Ein 29-Jähriger wurde verurteilt, weil er einen Unbeteiligten bei einer Auseinandersetzung zwischen Rechtsextremen und Nazigegnern verletzte.

Kiel. Für einen gezielten Faustschlag gegen einen Kieler Balletttänzer muss ein mutmaßlicher Neonazi zwei Jahre und acht Monate ins Gefängnis. Das Kieler Amtsgericht verurteilte den 26-Jährigen am Dienstag wegen gefährlicher Körperverletzung . Es sei erwiesen, dass der Angeklagte im April 2009 nach einer Auseinandersetzung zwischen rechter und linker Szene völlig unvermutet auf den unbeteiligten Tänzer einschlug. Die tragischen Folgen: Der 29-Jährige erlitt Schädelfrakturen, ist seither auf einem Ohr taub und kann seinen Beruf nicht mehr ausüben, möglicherweise bleibt er berufsunfähig.

Dass sich der Angeklagte von der rechten Szene distanziert habe, wie er vor Gericht behauptete, nahm ihm das Schöffengericht nicht ab. Er gehört laut seinem Verteidiger zu den vier führenden Neonazis der Stadt und kandidierte im Januar 2009 für die Kieler NPD. An einem Aussteiger-Schutzprogramm nehme er nicht teil, sagte er vor Gericht. Dabei räumte der Angeklagte mit dem kurzgeschorenen rötlichen Haar wortkarg den Schlag gegen den Tänzer ein.

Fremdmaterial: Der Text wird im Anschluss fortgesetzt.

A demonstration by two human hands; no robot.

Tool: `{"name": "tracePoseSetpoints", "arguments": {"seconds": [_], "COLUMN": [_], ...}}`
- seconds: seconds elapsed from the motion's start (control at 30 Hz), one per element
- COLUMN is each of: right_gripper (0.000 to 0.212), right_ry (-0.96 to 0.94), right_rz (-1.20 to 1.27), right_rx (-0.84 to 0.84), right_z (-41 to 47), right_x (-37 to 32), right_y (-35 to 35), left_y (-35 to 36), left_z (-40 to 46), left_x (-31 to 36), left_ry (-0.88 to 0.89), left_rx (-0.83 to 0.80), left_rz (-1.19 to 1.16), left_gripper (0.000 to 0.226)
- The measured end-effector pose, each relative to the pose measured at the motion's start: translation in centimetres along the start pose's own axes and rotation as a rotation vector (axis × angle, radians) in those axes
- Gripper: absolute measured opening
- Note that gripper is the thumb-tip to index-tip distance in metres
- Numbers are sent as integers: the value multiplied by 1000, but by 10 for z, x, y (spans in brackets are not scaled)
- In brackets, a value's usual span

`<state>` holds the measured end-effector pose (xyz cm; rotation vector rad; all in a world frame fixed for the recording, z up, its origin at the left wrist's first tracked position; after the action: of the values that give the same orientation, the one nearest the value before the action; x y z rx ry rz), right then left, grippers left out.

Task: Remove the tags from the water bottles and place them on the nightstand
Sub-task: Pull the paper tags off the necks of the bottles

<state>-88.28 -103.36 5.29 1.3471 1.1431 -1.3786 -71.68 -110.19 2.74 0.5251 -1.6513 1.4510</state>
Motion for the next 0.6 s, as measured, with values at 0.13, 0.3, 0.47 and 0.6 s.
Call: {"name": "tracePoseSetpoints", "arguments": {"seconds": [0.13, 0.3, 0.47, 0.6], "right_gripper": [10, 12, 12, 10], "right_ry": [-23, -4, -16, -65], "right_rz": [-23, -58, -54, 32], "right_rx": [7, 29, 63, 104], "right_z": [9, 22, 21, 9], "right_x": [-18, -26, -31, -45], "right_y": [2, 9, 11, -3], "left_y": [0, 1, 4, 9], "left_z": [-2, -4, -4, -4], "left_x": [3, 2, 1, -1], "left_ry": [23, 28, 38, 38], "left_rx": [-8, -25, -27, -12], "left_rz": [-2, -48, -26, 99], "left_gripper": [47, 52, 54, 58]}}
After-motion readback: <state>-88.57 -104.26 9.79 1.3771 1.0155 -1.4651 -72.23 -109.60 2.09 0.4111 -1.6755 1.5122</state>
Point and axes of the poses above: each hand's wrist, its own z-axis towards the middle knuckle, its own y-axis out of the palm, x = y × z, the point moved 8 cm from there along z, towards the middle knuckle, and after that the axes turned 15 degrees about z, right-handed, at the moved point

Er sei auf der Flucht vor einer „Horde Linker“ gewesen, als er eine Bewegung sah und zuschlug, sagte er. Nach dem Eindruck eines Polizeizeugen dagegen wollte sich der 26-Jährige mit der Tat vor seinen Gesinnungsgenossen brüsten. Die waren nach den gewalttätigen Auseinandersetzungen von der Polizei eingekesselt worden. Direkt vor ihren Augen lief der Angeklagte plötzlich von hinten auf den ahnungslosen Tänzer zu und streckte ihn nieder, so der Beamte. „Mit breitem Grinsen kam er dann zu uns und ließ sich festnehmen.“

Für das Opfer folgten nach Intensivstation und mehrwöchigem Krankenhausaufenthalt Monate der Reha und psychologische Betreuung. Laut Gutachten ist offen, ob der Geschädigte überhaupt je wieder einen Beruf ausüben kann. Er leide noch heute unter Panikattacken, könne sich wenig konzentrieren und habe oft Kopfschmerzen, schilderte der 29-Jährige. Er und seine Mutter bezeichneten das Urteil als zu milde. Sie hätten sich eine Verhandlung vor dem Landgericht und eine härtere Strafe gewünscht, sagten sie.

Das Gericht folgte dem Antrag der Staatsanwaltschaft und begründete die Haftstrafe auch mit dem Satz: „Es kann nicht sein, dass man als Unbeteiligter am hellichten Tag niedergeschlagen wird“.